## INSTRUCTIONS TO FOLLOW
Pictures excluded, copy all of the data below exactly.

:: RECORDED DATA

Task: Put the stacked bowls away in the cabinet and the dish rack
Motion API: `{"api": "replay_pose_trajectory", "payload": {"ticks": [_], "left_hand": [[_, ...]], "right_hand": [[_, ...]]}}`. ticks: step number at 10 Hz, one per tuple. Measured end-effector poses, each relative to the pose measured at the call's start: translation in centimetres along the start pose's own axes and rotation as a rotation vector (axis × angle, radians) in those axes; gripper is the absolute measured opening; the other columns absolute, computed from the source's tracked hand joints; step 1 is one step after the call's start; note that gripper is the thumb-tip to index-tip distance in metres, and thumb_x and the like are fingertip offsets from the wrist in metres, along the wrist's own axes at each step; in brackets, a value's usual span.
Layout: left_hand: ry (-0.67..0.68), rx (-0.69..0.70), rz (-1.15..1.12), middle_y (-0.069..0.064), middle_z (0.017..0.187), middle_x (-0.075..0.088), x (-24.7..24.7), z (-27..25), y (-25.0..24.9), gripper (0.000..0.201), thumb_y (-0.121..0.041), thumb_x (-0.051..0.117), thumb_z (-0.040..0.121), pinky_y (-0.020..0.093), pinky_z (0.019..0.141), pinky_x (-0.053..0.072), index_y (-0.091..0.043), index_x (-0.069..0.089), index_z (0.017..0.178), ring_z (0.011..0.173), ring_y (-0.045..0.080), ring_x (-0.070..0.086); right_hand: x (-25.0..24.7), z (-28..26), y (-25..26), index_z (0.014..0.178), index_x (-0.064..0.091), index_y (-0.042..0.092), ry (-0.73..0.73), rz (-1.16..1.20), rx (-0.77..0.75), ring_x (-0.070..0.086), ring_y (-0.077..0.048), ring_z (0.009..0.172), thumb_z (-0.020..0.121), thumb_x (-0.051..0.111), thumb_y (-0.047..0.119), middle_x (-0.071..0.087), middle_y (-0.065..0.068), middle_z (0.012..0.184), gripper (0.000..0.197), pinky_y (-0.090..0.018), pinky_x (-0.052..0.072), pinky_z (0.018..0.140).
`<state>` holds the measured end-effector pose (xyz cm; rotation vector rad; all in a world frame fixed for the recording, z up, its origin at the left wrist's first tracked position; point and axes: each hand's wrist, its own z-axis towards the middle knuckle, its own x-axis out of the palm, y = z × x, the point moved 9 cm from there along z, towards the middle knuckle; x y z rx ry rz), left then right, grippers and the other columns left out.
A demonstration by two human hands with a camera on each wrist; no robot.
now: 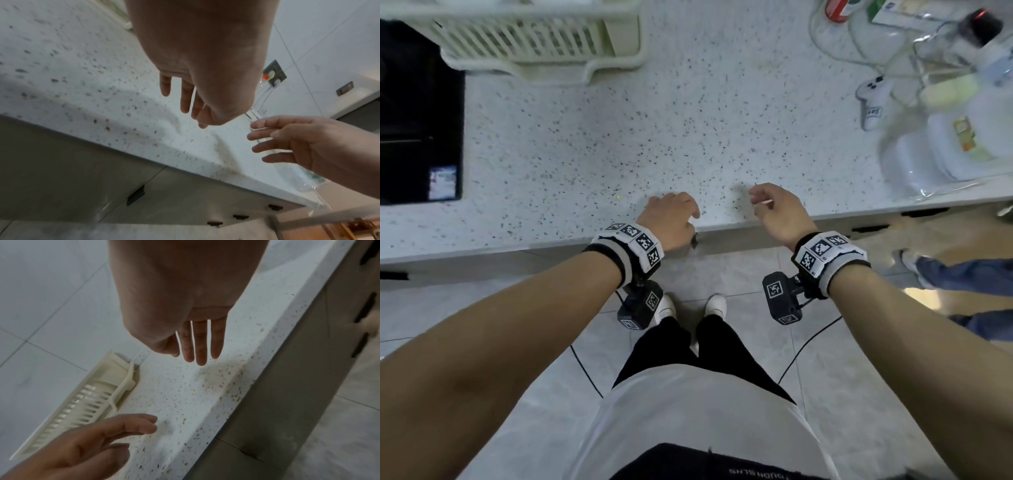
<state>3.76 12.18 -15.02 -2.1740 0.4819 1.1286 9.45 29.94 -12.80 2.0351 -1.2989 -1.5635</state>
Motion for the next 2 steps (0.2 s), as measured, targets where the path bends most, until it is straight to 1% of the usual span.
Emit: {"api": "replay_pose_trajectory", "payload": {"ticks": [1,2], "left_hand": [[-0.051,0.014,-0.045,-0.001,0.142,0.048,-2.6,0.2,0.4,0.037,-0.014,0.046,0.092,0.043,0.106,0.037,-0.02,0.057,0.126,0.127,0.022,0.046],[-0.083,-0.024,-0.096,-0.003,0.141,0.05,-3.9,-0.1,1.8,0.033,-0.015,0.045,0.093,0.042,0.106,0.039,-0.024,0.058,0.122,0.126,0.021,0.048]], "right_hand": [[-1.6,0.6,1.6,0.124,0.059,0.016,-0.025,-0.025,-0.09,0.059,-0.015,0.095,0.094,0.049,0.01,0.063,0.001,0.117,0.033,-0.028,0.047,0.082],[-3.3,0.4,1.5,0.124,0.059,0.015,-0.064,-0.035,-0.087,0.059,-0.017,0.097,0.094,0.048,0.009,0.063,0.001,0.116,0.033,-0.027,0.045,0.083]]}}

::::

## EXERCISE RESULT
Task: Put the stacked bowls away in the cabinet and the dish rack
Motion API: `{"api": "replay_pose_trajectory", "payload": {"ticks": [_], "left_hand": [[_, ...]], "right_hand": [[_, ...]]}}`. ticks: step number at 10 Hz, one per tuple. Measured end-effector poses, each relative to the pose measured at the call's start: translation in centimetres along the start pose's own axes and rotation as a rotation vector (axis × angle, radians) in those axes; gripper is the absolute measured opening; the other columns absolute, computed from the source's tracked hand joints; step 1 is one step after the call's start; note that gripper is the thumb-tip to index-tip distance in metres, and thumb_x and the like are fingertip offsets from the wrist in metres, along the wrist's own axes at each step; in brackets, a value's usual span.
Layout: left_hand: ry (-0.67..0.68), rx (-0.69..0.70), rz (-1.15..1.12), middle_y (-0.069..0.064), middle_z (0.017..0.187), middle_x (-0.075..0.088), x (-24.7..24.7), z (-27..25), y (-25.0..24.9), gripper (0.000..0.201), thumb_y (-0.121..0.041), thumb_x (-0.051..0.117), thumb_z (-0.040..0.121), pinky_y (-0.020..0.093), pinky_z (0.019..0.141), pinky_x (-0.053..0.072), index_y (-0.091..0.043), index_x (-0.069..0.089), index_z (0.017..0.178), ring_z (0.011..0.173), ring_y (-0.045..0.080), ring_x (-0.070..0.086); right_hand: x (-25.0..24.7), z (-28..26), y (-25..26), index_z (0.014..0.178), index_x (-0.064..0.091), index_y (-0.042..0.092), ry (-0.73..0.73), rz (-1.16..1.20), rx (-0.77..0.75), ring_x (-0.070..0.086), ring_y (-0.077..0.048), ring_z (0.009..0.172), thumb_z (-0.020..0.121), thumb_x (-0.051..0.111), thumb_y (-0.047..0.119), middle_x (-0.071..0.087), middle_y (-0.065..0.068), middle_z (0.012..0.184), gripper (0.000..0.197), pinky_y (-0.090..0.018), pinky_x (-0.052..0.072), pinky_z (0.018..0.140).
`<state>` holds the measured end-effector pose (xyz cm; rotation vector rad; all in a world frame fixed for the recording, z up, its origin at the left wrist's first tracked position; point and axes: each hand's wrist, its own z-axis towards the middle knuckle, its own x-axis out of the palm, y = z × x, the point moved 9 cm from there along z, towards the middle knuckle; x y z rx ry rz), left then right, grippers and the other columns left out.
A demonstration by two human hands with a camera on each wrist; no robot.
now: 
<state>3.76 12.18 -15.02 -2.1740 0.4819 1.1286 9.45 29.94 -12.80 2.0351 -1.2989 -1.5635</state>
Motion for the next 2 steps (0.2 s), as measured, targets where the path bends most, until it is straight to 1% of the usual span.
Emit: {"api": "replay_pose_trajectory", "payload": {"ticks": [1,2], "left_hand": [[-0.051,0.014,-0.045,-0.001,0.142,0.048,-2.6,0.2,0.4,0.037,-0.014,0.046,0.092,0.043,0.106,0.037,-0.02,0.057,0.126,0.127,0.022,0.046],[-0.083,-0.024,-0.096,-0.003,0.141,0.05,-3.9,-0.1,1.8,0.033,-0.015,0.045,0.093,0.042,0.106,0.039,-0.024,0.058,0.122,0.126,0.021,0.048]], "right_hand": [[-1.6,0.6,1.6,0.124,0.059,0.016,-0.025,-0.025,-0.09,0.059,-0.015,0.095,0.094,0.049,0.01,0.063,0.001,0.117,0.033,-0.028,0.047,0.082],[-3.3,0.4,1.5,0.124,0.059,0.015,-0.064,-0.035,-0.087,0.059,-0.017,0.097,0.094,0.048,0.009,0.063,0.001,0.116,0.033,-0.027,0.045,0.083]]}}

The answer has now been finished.